To enable collecting profiles of a Go application, you need to expose pprof endpoints and allow Coroot to discover the application pods.

Step #1: exposing pprof endpoints

Register /debug/pprof/* handlers in http.DefaultServeMux:

import _ "net/http/pprof"

You can register /debug/pprof/* handlers to your own http.ServeMux:

var mux *http.ServeMux
mux.Handle("/debug/pprof/", http.DefaultServeMux)

Or, to gorilla/mux:

var router *mux.Router
router.PathPrefix("/debug/pprof").Handler(http.DefaultServeMux)

Step #2: annotating application Pods

Coroot-cluster-agent automatically discovers and fetches profiles from pods annotated with coroot.com/profile-scrape and coroot.com/profile-port annotations:

apiVersion: apps/v1
kind: Deployment
metadata:
name: catalog
labels:
name: catalog
spec:
replicas: 2
selector:
matchLabels:
name: catalog
template:
metadata:
annotations:
coroot.com/profile-scrape: "true"
coroot.com/profile-port: "8080"
...

Using profiles

All the available profiles can be accessed through the Profiling tab on the application page.

profiles

Additionally, the CPU and Memory tabs contain shortcuts to the CPU and memory profiles, respectively.

Profiling CPU shortcutProfiling Memory shortcut

By default, you see an aggregated FlameGraph for all profiles within the selected time range.

profile

The FlameGraph displays the code hierarchy organized by CPU time consumption, where each frame represents the CPU time consumed by a specific function. A wider frame indicates greater CPU time consumption by that function, and frames underneath represent nested function calls. The color of each frame is determined by the corresponding package name, resulting in functions from the same package sharing the same color.

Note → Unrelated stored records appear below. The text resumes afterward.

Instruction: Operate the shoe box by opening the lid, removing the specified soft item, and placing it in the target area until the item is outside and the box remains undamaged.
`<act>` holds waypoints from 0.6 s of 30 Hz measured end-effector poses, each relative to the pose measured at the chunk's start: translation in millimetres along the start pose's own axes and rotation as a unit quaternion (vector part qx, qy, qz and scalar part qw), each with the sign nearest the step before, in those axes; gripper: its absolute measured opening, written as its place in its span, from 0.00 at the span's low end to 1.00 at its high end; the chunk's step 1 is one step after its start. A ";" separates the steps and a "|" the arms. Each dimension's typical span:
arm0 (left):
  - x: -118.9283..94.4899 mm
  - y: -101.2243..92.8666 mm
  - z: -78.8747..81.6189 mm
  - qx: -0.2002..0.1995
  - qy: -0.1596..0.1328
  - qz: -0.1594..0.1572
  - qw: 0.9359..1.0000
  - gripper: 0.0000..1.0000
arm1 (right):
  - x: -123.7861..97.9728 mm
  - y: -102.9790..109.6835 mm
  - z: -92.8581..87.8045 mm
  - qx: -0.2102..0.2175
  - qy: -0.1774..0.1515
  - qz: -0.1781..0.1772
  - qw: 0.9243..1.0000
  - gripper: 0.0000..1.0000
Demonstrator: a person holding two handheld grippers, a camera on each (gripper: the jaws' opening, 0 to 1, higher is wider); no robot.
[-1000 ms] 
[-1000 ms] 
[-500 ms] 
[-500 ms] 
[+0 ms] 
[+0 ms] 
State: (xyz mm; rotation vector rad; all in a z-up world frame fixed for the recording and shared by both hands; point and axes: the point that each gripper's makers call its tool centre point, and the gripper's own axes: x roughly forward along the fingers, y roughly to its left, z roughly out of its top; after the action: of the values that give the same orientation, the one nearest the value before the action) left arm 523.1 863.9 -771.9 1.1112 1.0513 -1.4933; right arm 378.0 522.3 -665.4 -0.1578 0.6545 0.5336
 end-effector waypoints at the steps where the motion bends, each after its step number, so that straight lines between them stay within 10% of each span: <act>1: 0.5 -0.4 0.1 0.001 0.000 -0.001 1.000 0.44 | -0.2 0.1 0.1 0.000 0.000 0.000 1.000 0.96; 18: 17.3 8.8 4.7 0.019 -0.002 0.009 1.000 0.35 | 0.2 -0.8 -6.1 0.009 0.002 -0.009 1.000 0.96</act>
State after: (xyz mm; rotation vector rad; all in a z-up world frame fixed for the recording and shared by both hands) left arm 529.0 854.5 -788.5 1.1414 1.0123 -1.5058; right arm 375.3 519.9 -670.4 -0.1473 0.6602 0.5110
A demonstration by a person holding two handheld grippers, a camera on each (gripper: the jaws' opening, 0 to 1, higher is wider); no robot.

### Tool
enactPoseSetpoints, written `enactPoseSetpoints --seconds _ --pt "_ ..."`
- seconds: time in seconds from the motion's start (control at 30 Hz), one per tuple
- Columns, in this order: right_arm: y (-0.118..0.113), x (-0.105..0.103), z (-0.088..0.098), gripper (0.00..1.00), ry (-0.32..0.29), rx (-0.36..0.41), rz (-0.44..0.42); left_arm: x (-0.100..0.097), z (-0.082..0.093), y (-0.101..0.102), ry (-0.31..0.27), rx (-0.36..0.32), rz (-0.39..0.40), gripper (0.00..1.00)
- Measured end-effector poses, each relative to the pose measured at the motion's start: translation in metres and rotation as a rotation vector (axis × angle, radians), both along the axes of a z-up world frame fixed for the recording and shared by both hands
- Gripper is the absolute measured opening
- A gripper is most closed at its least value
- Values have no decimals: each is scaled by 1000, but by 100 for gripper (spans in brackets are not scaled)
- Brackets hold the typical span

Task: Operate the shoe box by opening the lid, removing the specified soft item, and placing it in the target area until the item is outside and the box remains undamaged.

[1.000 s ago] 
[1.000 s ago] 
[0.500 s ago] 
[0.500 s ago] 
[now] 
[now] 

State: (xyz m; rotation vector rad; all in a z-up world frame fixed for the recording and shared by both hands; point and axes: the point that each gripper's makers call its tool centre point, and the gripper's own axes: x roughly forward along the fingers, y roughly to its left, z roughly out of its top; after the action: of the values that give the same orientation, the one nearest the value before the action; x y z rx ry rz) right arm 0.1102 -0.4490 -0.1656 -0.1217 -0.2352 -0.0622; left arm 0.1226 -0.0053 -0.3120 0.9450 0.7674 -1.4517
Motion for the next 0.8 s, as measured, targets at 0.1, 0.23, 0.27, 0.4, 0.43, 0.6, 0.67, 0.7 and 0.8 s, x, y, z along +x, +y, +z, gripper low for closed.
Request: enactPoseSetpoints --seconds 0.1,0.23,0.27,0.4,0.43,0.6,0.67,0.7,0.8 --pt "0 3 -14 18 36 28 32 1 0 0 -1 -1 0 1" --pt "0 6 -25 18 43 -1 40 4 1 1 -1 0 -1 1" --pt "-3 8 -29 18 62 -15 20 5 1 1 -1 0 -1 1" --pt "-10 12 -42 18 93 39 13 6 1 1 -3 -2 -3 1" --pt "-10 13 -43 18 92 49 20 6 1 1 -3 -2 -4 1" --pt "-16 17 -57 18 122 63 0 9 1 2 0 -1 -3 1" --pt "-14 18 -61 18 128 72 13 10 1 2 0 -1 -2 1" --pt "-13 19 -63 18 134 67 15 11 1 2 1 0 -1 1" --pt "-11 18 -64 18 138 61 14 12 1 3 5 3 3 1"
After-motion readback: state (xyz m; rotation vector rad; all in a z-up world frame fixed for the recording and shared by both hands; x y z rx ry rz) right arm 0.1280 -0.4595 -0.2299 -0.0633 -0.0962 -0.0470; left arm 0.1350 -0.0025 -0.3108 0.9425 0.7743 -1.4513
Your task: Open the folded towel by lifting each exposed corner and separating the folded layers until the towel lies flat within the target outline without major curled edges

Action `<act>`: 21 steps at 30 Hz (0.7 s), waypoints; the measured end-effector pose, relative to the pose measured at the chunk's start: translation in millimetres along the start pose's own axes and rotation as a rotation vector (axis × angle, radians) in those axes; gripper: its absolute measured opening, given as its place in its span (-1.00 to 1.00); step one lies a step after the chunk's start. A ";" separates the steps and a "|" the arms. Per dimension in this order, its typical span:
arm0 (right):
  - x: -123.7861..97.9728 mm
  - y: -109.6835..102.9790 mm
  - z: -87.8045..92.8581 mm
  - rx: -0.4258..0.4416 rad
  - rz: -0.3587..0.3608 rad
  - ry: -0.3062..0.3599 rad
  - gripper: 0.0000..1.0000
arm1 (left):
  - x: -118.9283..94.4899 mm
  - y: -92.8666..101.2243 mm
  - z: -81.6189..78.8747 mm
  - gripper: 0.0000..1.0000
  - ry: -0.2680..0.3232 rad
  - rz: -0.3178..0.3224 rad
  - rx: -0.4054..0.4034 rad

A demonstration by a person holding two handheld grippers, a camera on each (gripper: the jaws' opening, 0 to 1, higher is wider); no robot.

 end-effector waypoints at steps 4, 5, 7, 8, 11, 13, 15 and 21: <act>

To view the FlameGraph for a specific time sub-range, select a chart area and choose the Zoom mode.

profile zoom

Alternatively, you can opt for the Comparison mode to compare the selected time range with the previous one.

profile diff

In Comparison mode, functions experiencing degraded performance are colored red, whereas those performing better are colored green. For instance, if a function consumes significantly more CPU time compared to the baseline period, it will be highlighted in a shade of red based on the extent of the excess.